Entretien : les autres articles
Publié dans El Watan le 17 - 01 - 2012

La fracassante démission du journaliste et écrivain algérien Anouar Malek, le 6 janvier, de la mission d'observateurs de la Ligue arabe en Syrie a mis à mal le régime de Damas, la Ligue arabe et même les autorités algériennes. Dans cet entretien exclusif à El Watan, il répond aux déclarations de Mourad Medelci et aux accusations du général soudanais Eddabi, chef de la mission.
-Comment avez-vous participé à la mission d'observation en Syrie et sous l'égide de quelle ONG ?
J'ai été choisi par le Comité arabe des droits de l'homme, dont le siège est à Paris, pour représenter l'ONG dans cette mission humanitaire. Je n'ai pas hésité à accepter cette offre car j'ai vu dans cette participation ma contribution à l'instauration de la paix en Syrie, un pays très cher à mon cœur.
-Combien y avait-il d'observateurs algériens au sein de cette mission ?
J'étais dans le premier groupe qui a quitté Le Caire pour Damas le 26 décembre dernier, et qui comprenait environ cinquante observateurs représentant plusieurs pays dont l'Algérie, la Tunisie, l'Irak, la Mauritanie, le Soudan, Djibouti, le Maroc et l'Egypte. A ce moment-là, l'Algérie avait envoyé six responsables, trois lieutenants-colonels et trois représentants du ministère des Affaires étrangères, qui ont été rejoints par quatre autres Algériens. En tout, la mission officielle algérienne comprenait dix responsables, répartis entre la banlieue de Damas, Deraa, et Alep.
-Que répondez-vous à Mourad Medelci qui a clairement fait entendre que vous ne représentiez pas l'Etat algérien ? Vous attendiez-vous à une telle réaction ?
J'ai été surpris par les termes employés par le ministre algérien des Affaires étrangères. Comme s'il m'enlevait ma nationalité algérienne, alors que je n'ai pas d'autre nationalité. Il aurait fallu que M. Medelci dise : «Anouar Malek est Algérien, mais il ne fait pas partie de la délégation officielle du gouvernement algérien.» Ses propos illustrent une défense franche du régime de Bachar Al Assad. Il est vrai que je ne représente pas le gouvernement. Et cela ne m'honorerait pas de représenter un gouvernement dont le ministre des Affaires étrangères est Mourad Medelci, parce qu'on l'a vu à plusieurs reprises commettre de graves erreurs qui font honte à la diplomatie algérienne.
La première personne à s'être désolidarisée de ma position a malheureusement été M. Medelci, alors que le ministre des Affaires étrangères syrien, Walid Al Mouallem, n'a même pas réagi. A mon tour et en tant qu'observateur, je me désolidarise complètement des propos de M. Medelci sur la situation en Syrie. Des propos en complète contradiction avec la réalité du terrain. Je ne sais pas quelles sont les sources de ce ministre ; si ces sources proviennent de la Ligue arabe, j'ai déjà affirmé que tous les rapports envoyés sont mensongers. Si ces sources sont des membres de sa propre délégation en Syrie et si elles affirment qu'elles ont une autre opinion que la mienne, alors cela décrédibilise encore plus la mission des observateurs. Car cela signifie qu'ils obéissent à leur propre gouvernement et non au protocole de la Ligue arabe.

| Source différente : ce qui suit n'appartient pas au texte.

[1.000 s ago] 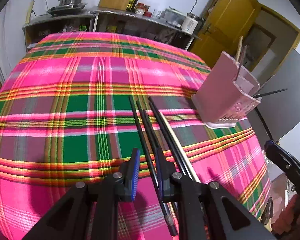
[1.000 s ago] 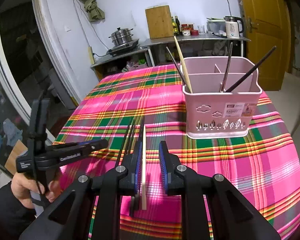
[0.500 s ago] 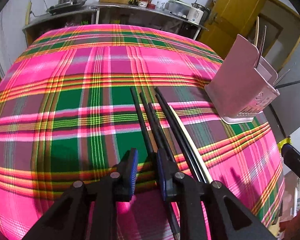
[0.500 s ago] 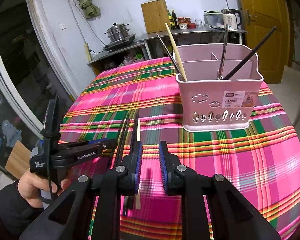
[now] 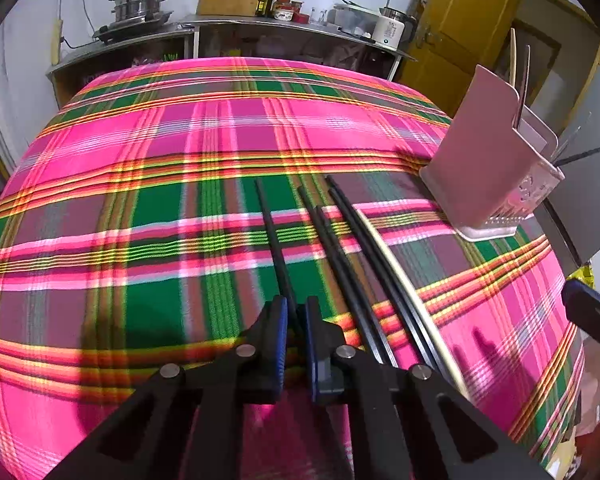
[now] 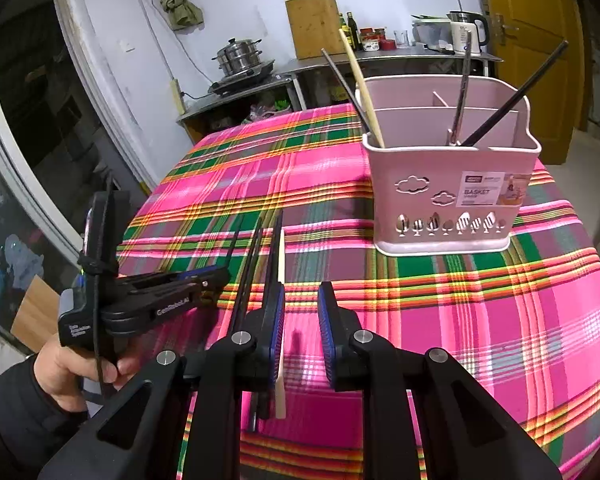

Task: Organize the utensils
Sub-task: 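Move both open tools back toward the remaining black chopsticks, then grasp a black chopstick with the left tool while the right tool grasps another black chopstick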

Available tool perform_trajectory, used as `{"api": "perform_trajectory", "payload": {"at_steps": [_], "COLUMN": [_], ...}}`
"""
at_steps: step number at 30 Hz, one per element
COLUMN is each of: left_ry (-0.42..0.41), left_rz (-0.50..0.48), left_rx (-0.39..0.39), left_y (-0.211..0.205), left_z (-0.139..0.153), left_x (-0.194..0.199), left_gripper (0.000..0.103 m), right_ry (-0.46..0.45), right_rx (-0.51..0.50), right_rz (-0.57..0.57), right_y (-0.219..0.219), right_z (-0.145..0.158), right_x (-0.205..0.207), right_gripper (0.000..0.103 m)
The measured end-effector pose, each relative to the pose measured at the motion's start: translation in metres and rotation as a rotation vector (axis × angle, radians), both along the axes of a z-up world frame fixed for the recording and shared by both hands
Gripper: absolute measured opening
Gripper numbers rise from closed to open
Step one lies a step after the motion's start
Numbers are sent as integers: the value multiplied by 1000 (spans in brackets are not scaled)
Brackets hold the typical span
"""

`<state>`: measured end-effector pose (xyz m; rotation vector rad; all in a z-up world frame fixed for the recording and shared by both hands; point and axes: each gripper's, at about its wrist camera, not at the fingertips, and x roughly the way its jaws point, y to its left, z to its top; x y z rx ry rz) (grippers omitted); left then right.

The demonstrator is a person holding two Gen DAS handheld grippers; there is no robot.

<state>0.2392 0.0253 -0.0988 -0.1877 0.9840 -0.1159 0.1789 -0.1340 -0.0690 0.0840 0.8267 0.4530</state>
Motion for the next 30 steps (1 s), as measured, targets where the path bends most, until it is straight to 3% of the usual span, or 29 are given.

Par ailleurs, les premières vidéos à avoir filtré étaient celles du commandant Achour, de la délégation officielle algérienne, où l'on voit clairement des snipers à Deraa, des scènes dont le général Mohammed Ahmed Mustapha Eddabi, chef de la mission des observateurs, a démenti l'existence. De toute manière, M. Medelci s'est lui-même décrédibilisé ainsi que son propre ministère. Encore une fois, il fragilise la position officielle du régime.
-Que répondez-vous au chef de la mission d'observation qui vous reproche de n'avoir pas quitté votre chambre pendant six jours ?
Ce sont les chaînes satellitaires qui lui ont répondu, à chaque fois qu'elles diffusaient une vidéo où l'on me voyait en sa compagnie dans les quartiers de Homs où j'accomplissais ma mission de manière tout à fait normale ! Même les chaînes satellitaires syriennes et d'autres chaînes arabes pro-Al Assad qui m'attaquaient ont montré, elles aussi, des vidéos où j'apparais dans plusieurs quartiers de Homs. J'ai passé seize jours à Homs et j'ai été le premier, en compagnie d'Eddabi, à entrer dans le quartier de Baba Amrou. Nous y sommes restés deux jours consécutifs. Ce fut notre première sortie sur le terrain. Et ce même Eddabi prétend que j'ai passé six jours dans ma chambre d'hôtel ! Alors, qu'ai-je fait durant les dix autres jours ?
J'ai également publié mes observations sur ma page facebook le matin du vendredi 6 janvier 2012. Et cette page a été piratée le jour même, après que les médias aient repris les informations. J'ai tout de suite gelé mon travail au sein de la mission jusqu'à mon départ de Homs lundi 9 janvier au matin. A propos de ma prétendue maladie, j'ai juste attrapé une grippe, comme mes autres collègues de la mission, et c'était pendant la période où j'avais démissionné. Le plus surprenant est arrivé le samedi 7 janvier : la Ligue arabe a démenti la fermeture de ma page facebook en prétendant que je suis ambassadeur et que je m'appelle Anouar Abdelmalek Ahmed.
Cela est arrivé parce qu'Eddabi m'a contacté alors que j'étais dans ma chambre et il m'a questionné sur ma page facebook fermée. Je lui ai répondu que je n'étais pas au courant parce que je n'avais pas internet dans ma chambre, mais il ne m'a plus contacté par la suite. Les accusations d'Eddabi l'ont mis à nu et corroborent tout ce que j'ai dit à propos de cette mission inefficace, d'un niveau ridicule, qui ne correspond pas à une très grande mission dont dépend l'avenir de tout un pays et de la région.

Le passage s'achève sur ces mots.